* [ACTIVITY] Beginning at the line containing "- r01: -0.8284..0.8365" in the material below and ending at the line containing "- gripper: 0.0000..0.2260", return each line exactly and add nothing.
○ ○ ○
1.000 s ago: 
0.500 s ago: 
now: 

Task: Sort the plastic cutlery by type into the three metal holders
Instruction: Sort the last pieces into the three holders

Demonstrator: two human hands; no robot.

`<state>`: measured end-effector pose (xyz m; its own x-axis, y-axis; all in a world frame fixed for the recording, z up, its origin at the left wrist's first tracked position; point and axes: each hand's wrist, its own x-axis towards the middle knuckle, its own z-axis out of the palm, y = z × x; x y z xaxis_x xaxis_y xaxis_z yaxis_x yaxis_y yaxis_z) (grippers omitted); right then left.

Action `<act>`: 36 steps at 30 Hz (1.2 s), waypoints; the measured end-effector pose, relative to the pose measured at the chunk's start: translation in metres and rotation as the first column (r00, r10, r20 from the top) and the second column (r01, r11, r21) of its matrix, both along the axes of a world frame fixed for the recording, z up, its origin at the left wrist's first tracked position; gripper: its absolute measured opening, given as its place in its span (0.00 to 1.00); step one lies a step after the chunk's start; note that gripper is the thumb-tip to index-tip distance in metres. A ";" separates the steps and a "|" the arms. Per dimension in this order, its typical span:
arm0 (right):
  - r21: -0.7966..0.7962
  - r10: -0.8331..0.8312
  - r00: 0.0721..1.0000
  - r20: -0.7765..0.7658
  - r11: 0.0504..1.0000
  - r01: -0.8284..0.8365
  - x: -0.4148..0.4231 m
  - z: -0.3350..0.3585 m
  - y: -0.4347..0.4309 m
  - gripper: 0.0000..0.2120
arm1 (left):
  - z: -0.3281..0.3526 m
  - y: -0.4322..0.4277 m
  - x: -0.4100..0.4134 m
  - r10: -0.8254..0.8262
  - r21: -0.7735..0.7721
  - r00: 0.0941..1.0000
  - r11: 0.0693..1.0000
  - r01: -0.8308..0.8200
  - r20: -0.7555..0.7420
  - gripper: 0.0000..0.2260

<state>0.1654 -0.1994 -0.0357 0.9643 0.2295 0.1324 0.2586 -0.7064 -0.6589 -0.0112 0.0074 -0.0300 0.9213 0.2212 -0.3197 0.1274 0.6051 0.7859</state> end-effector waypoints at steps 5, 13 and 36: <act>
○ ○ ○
* [ANSWER FOR THIS EXERCISE]
  - r01: -0.8284..0.8365
  - x: -0.4148..0.4231 m
  - z: -0.3350..0.3585 m
  - y: -0.4347..0.4309 m
  - gripper: 0.0000..0.2120
arm1 (left):
  - z: -0.3281..0.3526 m
  - y: -0.4322..0.4277 m
  - x: -0.4100..0.4134 m
  - r10: -0.8254..0.8262
  - r21: -0.7735..0.7721
  - r00: 0.0941..1.0000
  - r11: 0.0693..1.0000
  - r01: -0.8308..0.8200
  - r20: -0.7555..0.7420
  - gripper: 0.0000..0.2260

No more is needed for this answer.